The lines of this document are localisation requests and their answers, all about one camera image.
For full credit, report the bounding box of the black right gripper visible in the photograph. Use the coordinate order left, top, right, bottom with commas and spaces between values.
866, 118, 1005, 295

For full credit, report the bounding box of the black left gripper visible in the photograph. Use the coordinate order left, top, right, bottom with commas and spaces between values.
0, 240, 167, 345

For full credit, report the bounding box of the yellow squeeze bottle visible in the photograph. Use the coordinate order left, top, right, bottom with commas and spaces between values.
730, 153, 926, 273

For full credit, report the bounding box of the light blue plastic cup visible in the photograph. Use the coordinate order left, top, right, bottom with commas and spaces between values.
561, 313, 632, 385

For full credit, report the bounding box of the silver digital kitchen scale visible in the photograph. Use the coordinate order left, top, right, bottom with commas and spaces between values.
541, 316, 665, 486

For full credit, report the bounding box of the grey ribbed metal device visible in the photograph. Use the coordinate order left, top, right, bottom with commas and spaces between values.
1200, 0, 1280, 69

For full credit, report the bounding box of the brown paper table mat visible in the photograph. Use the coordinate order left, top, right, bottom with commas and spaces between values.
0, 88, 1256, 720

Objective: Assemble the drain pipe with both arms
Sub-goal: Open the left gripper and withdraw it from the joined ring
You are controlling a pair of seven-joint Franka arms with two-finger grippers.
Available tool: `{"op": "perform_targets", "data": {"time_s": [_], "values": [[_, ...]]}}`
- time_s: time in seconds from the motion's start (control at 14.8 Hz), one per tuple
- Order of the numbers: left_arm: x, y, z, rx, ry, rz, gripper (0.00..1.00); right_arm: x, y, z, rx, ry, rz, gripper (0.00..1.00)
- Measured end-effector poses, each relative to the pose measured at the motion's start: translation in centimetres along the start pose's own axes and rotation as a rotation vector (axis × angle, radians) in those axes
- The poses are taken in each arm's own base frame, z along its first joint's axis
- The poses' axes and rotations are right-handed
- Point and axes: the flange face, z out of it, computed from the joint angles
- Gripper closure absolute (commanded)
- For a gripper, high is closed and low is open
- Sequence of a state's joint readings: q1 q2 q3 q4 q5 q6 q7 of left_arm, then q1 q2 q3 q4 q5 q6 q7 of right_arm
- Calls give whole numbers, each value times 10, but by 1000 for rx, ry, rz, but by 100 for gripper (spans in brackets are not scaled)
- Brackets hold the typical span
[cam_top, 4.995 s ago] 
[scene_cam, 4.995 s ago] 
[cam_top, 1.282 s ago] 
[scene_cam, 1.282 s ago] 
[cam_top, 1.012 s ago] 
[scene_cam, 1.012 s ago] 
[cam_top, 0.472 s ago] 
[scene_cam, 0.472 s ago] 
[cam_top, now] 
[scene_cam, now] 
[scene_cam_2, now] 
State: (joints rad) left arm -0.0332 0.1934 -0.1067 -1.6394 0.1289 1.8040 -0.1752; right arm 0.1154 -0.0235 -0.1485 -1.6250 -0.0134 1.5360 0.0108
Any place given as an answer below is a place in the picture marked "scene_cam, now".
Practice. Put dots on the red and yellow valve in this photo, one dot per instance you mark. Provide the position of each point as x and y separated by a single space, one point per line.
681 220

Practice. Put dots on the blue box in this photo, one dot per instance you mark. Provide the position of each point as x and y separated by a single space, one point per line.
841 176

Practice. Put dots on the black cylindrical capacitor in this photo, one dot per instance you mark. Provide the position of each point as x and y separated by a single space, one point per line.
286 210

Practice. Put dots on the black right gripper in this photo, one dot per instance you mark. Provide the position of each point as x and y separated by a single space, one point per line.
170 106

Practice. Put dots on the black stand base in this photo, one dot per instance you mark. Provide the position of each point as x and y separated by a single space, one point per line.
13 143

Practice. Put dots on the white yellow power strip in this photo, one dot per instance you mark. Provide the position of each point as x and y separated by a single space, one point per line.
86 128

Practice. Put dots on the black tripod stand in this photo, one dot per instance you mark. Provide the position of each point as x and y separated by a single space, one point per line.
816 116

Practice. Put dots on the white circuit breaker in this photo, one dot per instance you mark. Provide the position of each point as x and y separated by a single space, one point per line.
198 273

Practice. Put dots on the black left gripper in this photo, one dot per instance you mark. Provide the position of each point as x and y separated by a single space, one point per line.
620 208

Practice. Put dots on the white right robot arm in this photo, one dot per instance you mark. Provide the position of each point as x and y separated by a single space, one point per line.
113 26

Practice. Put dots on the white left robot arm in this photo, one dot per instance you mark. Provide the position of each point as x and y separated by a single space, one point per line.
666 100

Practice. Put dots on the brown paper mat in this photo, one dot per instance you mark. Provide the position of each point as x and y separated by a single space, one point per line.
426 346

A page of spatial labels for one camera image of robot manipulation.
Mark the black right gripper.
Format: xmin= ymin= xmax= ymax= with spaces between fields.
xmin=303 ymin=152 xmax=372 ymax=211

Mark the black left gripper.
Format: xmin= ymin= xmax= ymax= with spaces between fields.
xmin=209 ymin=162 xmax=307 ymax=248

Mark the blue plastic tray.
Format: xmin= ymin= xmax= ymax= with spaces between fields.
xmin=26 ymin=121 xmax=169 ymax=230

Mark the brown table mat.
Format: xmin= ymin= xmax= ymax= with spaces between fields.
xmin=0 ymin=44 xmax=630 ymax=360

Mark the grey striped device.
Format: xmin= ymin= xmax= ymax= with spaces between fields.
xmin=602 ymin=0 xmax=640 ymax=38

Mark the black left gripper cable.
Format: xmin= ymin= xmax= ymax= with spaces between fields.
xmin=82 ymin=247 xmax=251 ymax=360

Exercise instructions:
A word-for-word copy of the material is required.

Output:
The lines of this document are localisation requests and their answers, all about one camera image.
For full credit, report the bounding box of the black right gripper visible in the photograph. Use the coordinate order left, top, right, bottom with commas and spaces between values.
866, 118, 1005, 295

For full credit, report the bounding box of the black left gripper visible in the photograph. Use the coordinate order left, top, right, bottom with commas and spaces between values.
0, 240, 167, 345

For full credit, report the bounding box of the yellow squeeze bottle visible in the photograph. Use the coordinate order left, top, right, bottom with commas and spaces between values.
730, 153, 926, 273

For full credit, report the bounding box of the light blue plastic cup visible in the photograph. Use the coordinate order left, top, right, bottom with commas and spaces between values.
561, 313, 632, 385

For full credit, report the bounding box of the silver digital kitchen scale visible in the photograph. Use the coordinate order left, top, right, bottom with commas and spaces between values.
541, 316, 665, 486

For full credit, report the bounding box of the grey ribbed metal device visible in the photograph. Use the coordinate order left, top, right, bottom with commas and spaces between values.
1200, 0, 1280, 69

For full credit, report the bounding box of the brown paper table mat visible in the photograph. Use the coordinate order left, top, right, bottom with commas and spaces between values.
0, 88, 1256, 720

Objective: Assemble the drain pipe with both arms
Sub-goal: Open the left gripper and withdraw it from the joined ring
You are controlling a pair of seven-joint Franka arms with two-finger grippers.
Available tool: `{"op": "perform_targets", "data": {"time_s": [_], "values": [[_, ...]]}}`
- time_s: time in seconds from the motion's start (control at 14.8 Hz), one per tuple
- Order of the numbers: left_arm: x, y, z, rx, ry, rz, gripper (0.00..1.00); right_arm: x, y, z, rx, ry, rz, gripper (0.00..1.00)
- Measured end-effector poses, each relative to the pose measured at the motion's start: translation in centimetres along the start pose's own axes and rotation as a rotation vector (axis × angle, radians) in those axes
- The poses are taken in each arm's own base frame, z along its first joint's axis
- The poses' axes and rotations are right-handed
- Point and axes: the flange face, z out of it, computed from the joint angles
- Gripper closure absolute (commanded)
- For a gripper, high is closed and low is open
- Sequence of a state's joint readings: q1 q2 q3 q4 q5 q6 q7 of left_arm, then q1 q2 q3 q4 q5 q6 q7 of right_arm
- Calls give whole numbers, each value times 10, but by 1000 for rx, ry, rz, but by 100 for gripper (spans in brackets are not scaled)
- Brackets hold the typical span
[cam_top, 4.995 s ago] 
[scene_cam, 4.995 s ago] 
[cam_top, 1.282 s ago] 
[scene_cam, 1.282 s ago] 
[cam_top, 1.012 s ago] 
[scene_cam, 1.012 s ago] 
[cam_top, 0.472 s ago] 
[scene_cam, 0.472 s ago] 
[cam_top, now] 
[scene_cam, now] 
[scene_cam_2, now] 
State: (joints rad) left arm -0.0332 0.1934 -0.1067 -1.6394 0.1289 1.8040 -0.1752; right arm 0.1154 -0.0235 -0.1485 -1.6250 -0.0134 1.5360 0.0108
Any place given as an answer below is a place in the picture marked "scene_cam, now".
Practice. Put dots on the red and yellow valve in this photo, one dot per instance you mark. Provide the position of each point as x and y separated by a single space, one point per line.
681 220

Practice. Put dots on the blue box in this photo, one dot per instance you mark. Provide the position of each point as x and y separated by a single space, one point per line.
841 176

Practice. Put dots on the black cylindrical capacitor in this photo, one dot per instance you mark. Provide the position of each point as x and y separated by a single space, one point per line.
286 210

Practice. Put dots on the black right gripper in this photo, one dot per instance you mark. Provide the position of each point as x and y separated by a single space, one point per line.
170 106

Practice. Put dots on the black stand base in this photo, one dot per instance you mark. Provide the position of each point as x and y separated by a single space, one point per line.
13 143

Practice. Put dots on the white yellow power strip in this photo, one dot per instance you mark. Provide the position of each point as x and y separated by a single space, one point per line.
86 128

Practice. Put dots on the black tripod stand in this photo, one dot per instance you mark. Provide the position of each point as x and y separated by a single space, one point per line.
816 116

Practice. Put dots on the white circuit breaker in this photo, one dot per instance you mark. Provide the position of each point as x and y separated by a single space, one point per line.
198 273

Practice. Put dots on the black left gripper in this photo, one dot per instance you mark. Provide the position of each point as x and y separated by a single space, one point per line.
620 208

Practice. Put dots on the white right robot arm in this photo, one dot per instance you mark. Provide the position of each point as x and y separated by a single space, one point per line.
113 26

Practice. Put dots on the white left robot arm in this photo, one dot per instance you mark. Provide the position of each point as x and y separated by a single space, one point per line.
666 100

Practice. Put dots on the brown paper mat in this photo, one dot per instance you mark. Provide the position of each point as x and y separated by a single space, one point per line.
426 346

A page of spatial labels for one camera image of robot manipulation.
Mark the black right gripper.
Format: xmin= ymin= xmax= ymax= with spaces between fields.
xmin=303 ymin=152 xmax=372 ymax=211

Mark the black left gripper.
Format: xmin= ymin= xmax= ymax= with spaces between fields.
xmin=209 ymin=162 xmax=307 ymax=248

Mark the blue plastic tray.
Format: xmin= ymin= xmax= ymax= with spaces between fields.
xmin=26 ymin=121 xmax=169 ymax=230

Mark the brown table mat.
Format: xmin= ymin= xmax= ymax= with spaces between fields.
xmin=0 ymin=44 xmax=630 ymax=360

Mark the grey striped device.
Format: xmin= ymin= xmax= ymax= with spaces between fields.
xmin=602 ymin=0 xmax=640 ymax=38

Mark the black left gripper cable.
Format: xmin= ymin= xmax= ymax= with spaces between fields.
xmin=82 ymin=247 xmax=251 ymax=360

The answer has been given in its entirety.